100 fifth1 FirstMarks the Spot: Venture Capital Firm Plants Seed at 100 104 Fifth Avenue

Indiana FirstMark and The Temple of Tech (photo courtesy of PropertyShark)

FirstMark Capital, which counts Pinterest and Lumos Labs among its many seed investments, will be moving out of its 19th floor office on 120 West 45th Street for 10,600 square feet in the Kaufman Organization-owned building. Bruce Rothman of Studley represented FirstMark Capital in the deal. Grant Greenspan represented the Kaufman Organization in-house.

Since buying the pre-war building in January 2011, Kaufman Organization has lured in a steady stream of tech and social media tenants, including Interactive Partners and Net-A-Porter.

Mr. Greenspan estimates that two-thirds of the 270,000 square feet at 100-104 Fifth Avenue is being occupied by a digital-themed tenant.

“They want the antiquity, but they also want the modern connectivity,” said Mr. Greenspan, adding that Kaufman has also vastly upgraded the building’s telecommunications capabilities to accomodate these tenants.

It was such improvements to the buildings, and additions to its tenant roster, that attracted FirstMark to the space.

“They sought out the building,” said Mr.
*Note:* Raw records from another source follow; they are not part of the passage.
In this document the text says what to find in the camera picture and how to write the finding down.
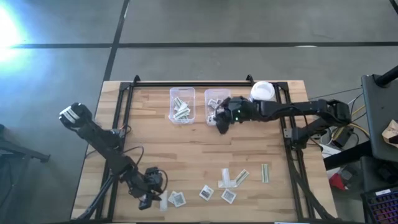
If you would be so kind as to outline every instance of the black metal frame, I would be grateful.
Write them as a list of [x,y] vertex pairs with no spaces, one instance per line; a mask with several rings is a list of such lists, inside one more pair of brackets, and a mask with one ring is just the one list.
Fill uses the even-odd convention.
[[[127,101],[126,101],[126,109],[125,109],[125,114],[123,118],[123,127],[127,131],[127,126],[128,126],[128,121],[129,121],[129,111],[131,108],[132,104],[132,93],[134,87],[162,87],[162,86],[247,86],[247,87],[252,87],[254,84],[254,80],[251,75],[248,75],[246,78],[245,82],[140,82],[139,76],[136,76],[134,78],[133,82],[122,82],[119,87],[119,95],[118,95],[118,101],[116,103],[116,110],[114,114],[114,119],[113,119],[113,126],[112,128],[118,128],[118,121],[119,121],[119,114],[121,112],[121,104],[123,100],[123,95],[126,90],[128,90],[128,96],[127,96]],[[275,95],[276,95],[276,100],[279,103],[282,103],[282,98],[280,91],[284,92],[285,95],[285,101],[286,103],[291,103],[290,99],[290,93],[289,93],[289,86],[287,82],[277,82],[277,83],[272,83],[274,88],[275,88]],[[290,120],[290,125],[292,128],[296,127],[296,122],[295,118],[293,116],[289,117]],[[307,173],[305,170],[305,165],[304,165],[304,160],[303,160],[303,152],[302,149],[295,149],[295,152],[297,154],[297,161],[298,161],[298,172],[294,166],[293,163],[293,157],[292,157],[292,150],[289,144],[290,138],[285,137],[283,134],[284,129],[287,128],[286,120],[285,118],[280,119],[280,125],[282,129],[282,137],[284,140],[284,147],[285,147],[285,152],[286,152],[286,157],[287,157],[287,165],[289,168],[289,175],[290,175],[290,181],[292,185],[292,192],[293,192],[293,197],[294,197],[294,203],[295,203],[295,209],[296,209],[296,215],[297,215],[297,220],[298,222],[307,222],[307,223],[356,223],[356,222],[341,222],[338,220],[320,220],[316,219],[315,217],[315,212],[313,209],[313,205],[310,203],[310,199],[315,199],[315,196],[307,195],[306,192],[310,192],[309,189],[309,184],[308,184],[308,179],[307,179]],[[107,163],[105,163],[105,169],[103,172],[103,181],[101,184],[102,185],[105,183],[106,179],[109,177],[109,169],[107,166]],[[306,206],[308,210],[308,218],[304,217],[303,214],[303,209],[301,206],[301,199],[300,199],[300,194],[299,194],[299,188],[298,188],[298,180],[302,184],[302,186],[305,186],[306,189],[302,189],[304,192],[304,197],[306,201]],[[101,201],[98,205],[98,208],[96,210],[95,214],[95,219],[90,220],[87,222],[87,220],[71,220],[73,223],[109,223],[112,222],[113,220],[113,215],[114,215],[114,207],[116,204],[116,195],[118,191],[118,182],[115,181],[112,186],[111,190],[111,196],[110,196],[110,201],[109,201],[109,207],[108,207],[108,213],[106,218],[102,218],[102,212],[103,212],[103,204],[104,202]]]
[[373,157],[370,140],[323,159],[326,170],[358,161],[363,156]]
[[0,124],[0,150],[2,149],[7,152],[18,154],[22,157],[24,155],[27,155],[27,156],[30,156],[31,158],[36,158],[36,159],[40,160],[40,162],[49,161],[50,155],[48,155],[48,154],[43,154],[41,152],[37,152],[35,150],[28,149],[23,146],[18,146],[17,144],[8,141],[4,137],[5,129],[6,129],[6,127],[4,125]]

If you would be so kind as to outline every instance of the butcher block tabletop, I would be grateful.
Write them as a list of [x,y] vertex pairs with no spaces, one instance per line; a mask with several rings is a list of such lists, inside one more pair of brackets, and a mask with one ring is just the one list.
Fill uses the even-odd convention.
[[[308,101],[304,82],[287,82],[292,102]],[[120,82],[104,82],[96,110],[95,121],[103,129],[111,129]],[[140,211],[139,200],[128,194],[126,183],[119,184],[114,222],[273,222],[297,221],[289,170],[282,140],[280,121],[268,123],[244,122],[229,127],[221,135],[215,126],[205,120],[205,90],[228,88],[232,96],[248,97],[250,87],[194,87],[196,91],[196,118],[191,125],[174,125],[169,120],[170,87],[134,87],[129,115],[131,132],[126,136],[124,150],[143,146],[144,156],[139,171],[157,166],[169,177],[167,191],[183,192],[187,203],[175,208],[168,202],[168,210],[161,212],[159,202]],[[122,103],[119,127],[126,102]],[[295,117],[297,126],[304,126],[302,116]],[[87,153],[94,149],[89,146]],[[308,145],[304,152],[305,168],[312,192],[326,210],[336,217],[321,151]],[[126,155],[137,161],[141,150]],[[76,194],[72,218],[81,215],[98,193],[104,171],[104,158],[97,152],[85,159]],[[262,183],[261,164],[268,164],[269,183]],[[218,188],[221,170],[229,168],[231,179],[246,169],[250,175],[238,187],[230,189],[237,194],[229,204],[221,198],[224,189]],[[209,201],[199,197],[205,186],[214,190]],[[107,194],[104,212],[108,211]],[[303,194],[302,207],[306,213]]]

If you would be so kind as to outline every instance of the clear plastic container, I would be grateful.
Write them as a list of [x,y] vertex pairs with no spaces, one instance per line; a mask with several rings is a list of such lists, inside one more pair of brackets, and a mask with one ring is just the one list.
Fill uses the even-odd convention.
[[231,90],[229,89],[208,89],[205,91],[205,114],[206,114],[206,123],[209,126],[216,125],[216,122],[211,119],[211,115],[215,113],[214,107],[209,105],[211,100],[217,102],[217,105],[220,101],[225,100],[227,97],[231,97]]
[[[182,102],[186,103],[187,108],[190,109],[189,114],[186,117],[174,118],[174,115],[178,113],[175,110],[177,104],[175,99],[178,98]],[[195,89],[192,87],[173,87],[170,89],[170,113],[169,119],[173,124],[193,124],[195,121]]]

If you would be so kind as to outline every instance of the black stand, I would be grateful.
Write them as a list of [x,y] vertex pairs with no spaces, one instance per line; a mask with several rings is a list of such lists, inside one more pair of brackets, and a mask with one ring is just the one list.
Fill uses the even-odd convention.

Greenspan. Mr. Rothman could not be immediately reached for comment.

The feel of FirstMark’s new office will be “techy,” he added.

“I want to describe it as few offices, large, open-type space with glass conference rooms,” he said. “It’s going to be a very modern type of office space.”

Asking rent in the building is $55 a square foot. Kaufman and Invesco, the co-owners of the building, are currently embarking on a $9 million capital improvement program to upgrade the building’s lobbies, elevators, and infrastructure.

FirstMark Capital has nearly $2 billion in capital commitments. It did not respond to a request for comment.